__Task description__: For every line of the material below, check for the string "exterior" and return the line if it is there.
=== Exercise data ===
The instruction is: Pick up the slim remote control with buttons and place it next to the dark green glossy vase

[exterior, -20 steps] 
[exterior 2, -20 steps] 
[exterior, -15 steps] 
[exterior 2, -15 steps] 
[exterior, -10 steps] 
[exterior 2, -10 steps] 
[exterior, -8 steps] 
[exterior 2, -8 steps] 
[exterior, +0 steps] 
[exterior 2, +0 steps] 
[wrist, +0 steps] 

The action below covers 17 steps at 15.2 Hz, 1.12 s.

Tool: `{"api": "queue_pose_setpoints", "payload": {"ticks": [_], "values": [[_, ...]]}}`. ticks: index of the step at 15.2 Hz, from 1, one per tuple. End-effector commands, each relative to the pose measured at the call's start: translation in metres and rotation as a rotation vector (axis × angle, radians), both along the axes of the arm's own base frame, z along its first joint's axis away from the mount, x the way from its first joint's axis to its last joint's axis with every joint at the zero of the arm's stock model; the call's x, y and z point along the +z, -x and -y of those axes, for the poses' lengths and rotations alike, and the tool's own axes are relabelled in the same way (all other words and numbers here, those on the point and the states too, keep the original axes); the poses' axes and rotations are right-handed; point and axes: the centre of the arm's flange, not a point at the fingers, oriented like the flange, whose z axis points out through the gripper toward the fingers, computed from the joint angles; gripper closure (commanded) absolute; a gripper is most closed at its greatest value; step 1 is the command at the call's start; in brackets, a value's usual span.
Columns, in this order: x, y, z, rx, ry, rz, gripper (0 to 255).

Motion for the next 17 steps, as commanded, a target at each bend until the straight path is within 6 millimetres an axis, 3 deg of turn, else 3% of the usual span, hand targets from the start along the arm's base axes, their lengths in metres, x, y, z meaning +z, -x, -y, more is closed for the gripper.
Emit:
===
__Result of the task__:
[exterior, -20 steps] 
[exterior 2, -20 steps] 
[exterior, -15 steps] 
[exterior 2, -15 steps] 
[exterior, -10 steps] 
[exterior 2, -10 steps] 
[exterior, -8 steps] 
[exterior 2, -8 steps] 
[exterior, +0 steps] 
[exterior 2, +0 steps] 

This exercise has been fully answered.